#### [Activity]
Below are some entries. Copy each line in them that holds "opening".
++++
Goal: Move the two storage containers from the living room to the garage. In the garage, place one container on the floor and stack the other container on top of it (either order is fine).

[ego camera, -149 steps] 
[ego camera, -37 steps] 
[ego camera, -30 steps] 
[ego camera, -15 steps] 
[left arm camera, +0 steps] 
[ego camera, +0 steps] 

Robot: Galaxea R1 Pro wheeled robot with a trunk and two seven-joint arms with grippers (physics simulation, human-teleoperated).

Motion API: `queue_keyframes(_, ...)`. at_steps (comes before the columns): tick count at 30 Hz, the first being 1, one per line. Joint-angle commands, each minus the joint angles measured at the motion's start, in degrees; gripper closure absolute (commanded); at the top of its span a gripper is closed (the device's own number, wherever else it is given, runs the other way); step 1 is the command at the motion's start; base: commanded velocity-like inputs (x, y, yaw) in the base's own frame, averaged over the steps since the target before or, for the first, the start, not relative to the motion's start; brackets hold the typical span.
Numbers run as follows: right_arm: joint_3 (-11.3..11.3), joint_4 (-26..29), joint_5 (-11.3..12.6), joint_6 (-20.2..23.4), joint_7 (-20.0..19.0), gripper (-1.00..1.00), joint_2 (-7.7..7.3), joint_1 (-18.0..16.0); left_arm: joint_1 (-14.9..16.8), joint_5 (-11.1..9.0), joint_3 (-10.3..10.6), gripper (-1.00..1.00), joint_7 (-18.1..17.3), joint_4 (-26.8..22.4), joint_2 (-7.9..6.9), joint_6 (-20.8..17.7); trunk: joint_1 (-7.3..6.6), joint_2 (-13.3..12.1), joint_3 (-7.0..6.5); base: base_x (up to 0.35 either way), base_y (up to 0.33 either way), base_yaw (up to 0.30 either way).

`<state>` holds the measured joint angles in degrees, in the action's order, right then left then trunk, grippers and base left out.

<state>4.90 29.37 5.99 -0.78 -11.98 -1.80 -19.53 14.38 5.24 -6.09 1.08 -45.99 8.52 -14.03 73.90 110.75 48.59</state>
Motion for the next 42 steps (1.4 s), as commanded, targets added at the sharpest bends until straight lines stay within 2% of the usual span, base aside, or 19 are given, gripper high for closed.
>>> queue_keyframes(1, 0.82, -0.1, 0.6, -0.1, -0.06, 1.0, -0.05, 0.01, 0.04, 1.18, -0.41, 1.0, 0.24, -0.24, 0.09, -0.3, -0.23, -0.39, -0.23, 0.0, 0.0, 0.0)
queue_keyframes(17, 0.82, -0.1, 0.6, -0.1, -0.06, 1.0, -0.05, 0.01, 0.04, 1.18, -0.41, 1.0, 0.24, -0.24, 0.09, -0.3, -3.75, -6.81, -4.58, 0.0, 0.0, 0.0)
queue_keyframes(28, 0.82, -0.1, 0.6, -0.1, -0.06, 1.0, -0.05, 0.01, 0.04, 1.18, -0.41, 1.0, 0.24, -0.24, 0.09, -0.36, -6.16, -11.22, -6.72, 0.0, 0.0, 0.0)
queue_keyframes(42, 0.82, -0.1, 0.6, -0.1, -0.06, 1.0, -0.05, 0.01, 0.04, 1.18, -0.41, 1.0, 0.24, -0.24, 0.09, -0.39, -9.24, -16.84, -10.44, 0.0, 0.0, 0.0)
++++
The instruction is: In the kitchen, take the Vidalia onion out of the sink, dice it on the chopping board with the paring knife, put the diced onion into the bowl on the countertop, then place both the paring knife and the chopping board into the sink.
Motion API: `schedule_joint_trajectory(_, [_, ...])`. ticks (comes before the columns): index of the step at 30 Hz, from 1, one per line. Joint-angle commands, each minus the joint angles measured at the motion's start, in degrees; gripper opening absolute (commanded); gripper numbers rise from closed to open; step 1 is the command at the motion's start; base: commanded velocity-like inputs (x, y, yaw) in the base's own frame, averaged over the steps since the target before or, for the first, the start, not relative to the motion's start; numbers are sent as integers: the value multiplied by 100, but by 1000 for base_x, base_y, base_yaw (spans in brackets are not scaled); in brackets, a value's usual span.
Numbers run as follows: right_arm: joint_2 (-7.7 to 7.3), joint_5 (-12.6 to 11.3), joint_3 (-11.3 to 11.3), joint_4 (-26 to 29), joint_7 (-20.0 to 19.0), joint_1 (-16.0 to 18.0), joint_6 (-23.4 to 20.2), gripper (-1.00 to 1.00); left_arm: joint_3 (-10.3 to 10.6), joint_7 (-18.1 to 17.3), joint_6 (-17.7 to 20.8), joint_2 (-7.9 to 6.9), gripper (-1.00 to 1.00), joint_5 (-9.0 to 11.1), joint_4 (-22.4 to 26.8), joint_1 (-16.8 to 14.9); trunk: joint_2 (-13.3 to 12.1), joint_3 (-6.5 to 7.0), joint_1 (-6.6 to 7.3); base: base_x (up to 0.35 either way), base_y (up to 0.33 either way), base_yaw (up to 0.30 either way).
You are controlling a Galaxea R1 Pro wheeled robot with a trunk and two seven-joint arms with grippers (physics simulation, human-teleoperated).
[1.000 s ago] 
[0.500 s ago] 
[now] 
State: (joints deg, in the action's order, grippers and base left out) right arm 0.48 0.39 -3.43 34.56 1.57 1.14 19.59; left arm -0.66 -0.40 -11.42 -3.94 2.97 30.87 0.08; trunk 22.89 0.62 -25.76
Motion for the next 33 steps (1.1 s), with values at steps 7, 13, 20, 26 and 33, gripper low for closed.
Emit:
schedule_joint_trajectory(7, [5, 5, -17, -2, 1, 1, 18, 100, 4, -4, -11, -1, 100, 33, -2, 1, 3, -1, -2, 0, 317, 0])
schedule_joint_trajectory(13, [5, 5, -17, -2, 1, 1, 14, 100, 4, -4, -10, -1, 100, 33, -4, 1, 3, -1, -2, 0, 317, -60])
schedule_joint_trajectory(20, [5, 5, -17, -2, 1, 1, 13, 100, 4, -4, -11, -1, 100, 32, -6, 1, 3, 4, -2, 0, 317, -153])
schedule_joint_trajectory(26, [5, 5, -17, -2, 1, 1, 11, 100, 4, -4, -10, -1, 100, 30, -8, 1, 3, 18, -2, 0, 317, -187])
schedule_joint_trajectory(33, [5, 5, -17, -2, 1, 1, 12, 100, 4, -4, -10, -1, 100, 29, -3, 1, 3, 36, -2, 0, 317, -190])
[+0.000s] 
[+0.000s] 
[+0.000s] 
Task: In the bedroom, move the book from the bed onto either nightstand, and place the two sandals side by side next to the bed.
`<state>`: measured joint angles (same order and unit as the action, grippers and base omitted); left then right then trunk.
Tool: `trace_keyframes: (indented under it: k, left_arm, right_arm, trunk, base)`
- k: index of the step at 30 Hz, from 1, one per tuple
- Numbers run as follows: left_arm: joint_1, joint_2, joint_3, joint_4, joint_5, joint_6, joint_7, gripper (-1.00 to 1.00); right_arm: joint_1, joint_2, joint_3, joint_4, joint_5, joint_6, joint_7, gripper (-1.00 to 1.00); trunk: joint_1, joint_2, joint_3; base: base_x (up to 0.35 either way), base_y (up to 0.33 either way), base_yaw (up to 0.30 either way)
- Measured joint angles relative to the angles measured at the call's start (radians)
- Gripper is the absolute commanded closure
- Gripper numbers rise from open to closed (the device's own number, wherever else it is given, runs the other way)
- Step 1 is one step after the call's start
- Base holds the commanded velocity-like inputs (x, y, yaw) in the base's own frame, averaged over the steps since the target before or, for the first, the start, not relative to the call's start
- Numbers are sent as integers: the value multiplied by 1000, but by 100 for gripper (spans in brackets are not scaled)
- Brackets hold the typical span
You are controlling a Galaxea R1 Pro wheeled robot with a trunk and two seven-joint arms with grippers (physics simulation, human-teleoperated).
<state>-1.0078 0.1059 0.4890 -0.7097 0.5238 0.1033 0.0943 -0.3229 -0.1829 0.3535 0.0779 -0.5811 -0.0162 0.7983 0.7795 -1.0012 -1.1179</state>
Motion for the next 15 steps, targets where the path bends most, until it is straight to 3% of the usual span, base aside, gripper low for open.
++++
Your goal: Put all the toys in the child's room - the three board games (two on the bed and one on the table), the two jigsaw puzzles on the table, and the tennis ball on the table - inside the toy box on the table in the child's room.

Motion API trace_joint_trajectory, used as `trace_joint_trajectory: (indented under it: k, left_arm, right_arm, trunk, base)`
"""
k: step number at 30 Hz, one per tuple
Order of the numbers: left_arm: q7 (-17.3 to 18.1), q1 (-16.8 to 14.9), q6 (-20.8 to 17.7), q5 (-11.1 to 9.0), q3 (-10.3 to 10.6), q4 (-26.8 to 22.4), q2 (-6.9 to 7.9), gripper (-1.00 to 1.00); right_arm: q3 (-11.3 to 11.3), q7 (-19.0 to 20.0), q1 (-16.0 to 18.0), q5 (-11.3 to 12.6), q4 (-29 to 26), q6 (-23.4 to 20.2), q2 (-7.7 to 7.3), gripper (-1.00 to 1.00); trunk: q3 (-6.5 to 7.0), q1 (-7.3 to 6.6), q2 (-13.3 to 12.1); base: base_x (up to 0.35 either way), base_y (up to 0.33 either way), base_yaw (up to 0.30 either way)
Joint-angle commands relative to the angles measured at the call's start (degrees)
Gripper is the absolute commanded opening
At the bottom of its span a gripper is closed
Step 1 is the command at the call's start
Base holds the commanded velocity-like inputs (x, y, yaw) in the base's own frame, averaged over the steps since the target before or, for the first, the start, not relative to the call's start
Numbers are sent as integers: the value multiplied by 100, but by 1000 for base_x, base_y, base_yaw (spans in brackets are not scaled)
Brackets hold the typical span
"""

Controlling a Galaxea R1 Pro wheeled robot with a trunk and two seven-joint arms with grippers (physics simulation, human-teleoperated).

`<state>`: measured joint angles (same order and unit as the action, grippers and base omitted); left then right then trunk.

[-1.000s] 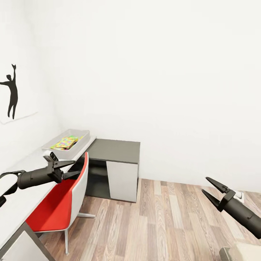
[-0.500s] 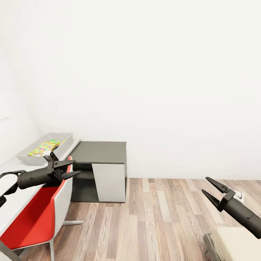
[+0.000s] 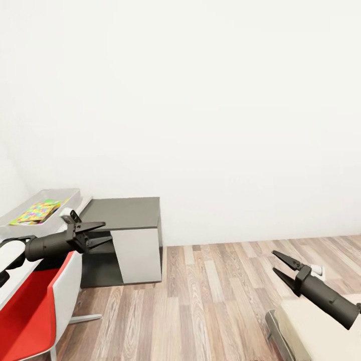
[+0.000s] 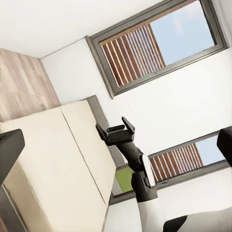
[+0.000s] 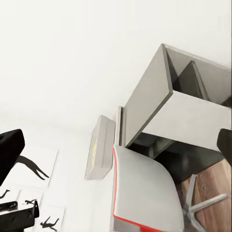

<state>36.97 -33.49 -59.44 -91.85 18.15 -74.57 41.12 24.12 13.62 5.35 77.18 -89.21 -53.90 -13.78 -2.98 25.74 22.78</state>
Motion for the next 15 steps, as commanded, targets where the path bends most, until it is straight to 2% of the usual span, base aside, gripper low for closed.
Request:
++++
#### [Final answer]
Motion API: `schedule_joint_trajectory(_, [_, ...])`. ticks (comes before the columns): index of the step at 30 Hz, from 1, one per line. Joint-angle commands, each minus the joint angles measured at the motion's start, in degrees; gripper opening absolute (commanded); gripper numbers rise from closed to open; step 1 is the command at the motion's start; base: commanded velocity-like inputs (x, y, yaw) in the base's own frame, averaged over the steps since the target before or, for the first, the start, not relative to the motion's start; numbers are sent as integers: the value multiplied by 100, but by 1000 for base_x, base_y, base_yaw (spans in brackets are not scaled); in brackets, a value's usual span.
Gripper is the absolute commanded opening

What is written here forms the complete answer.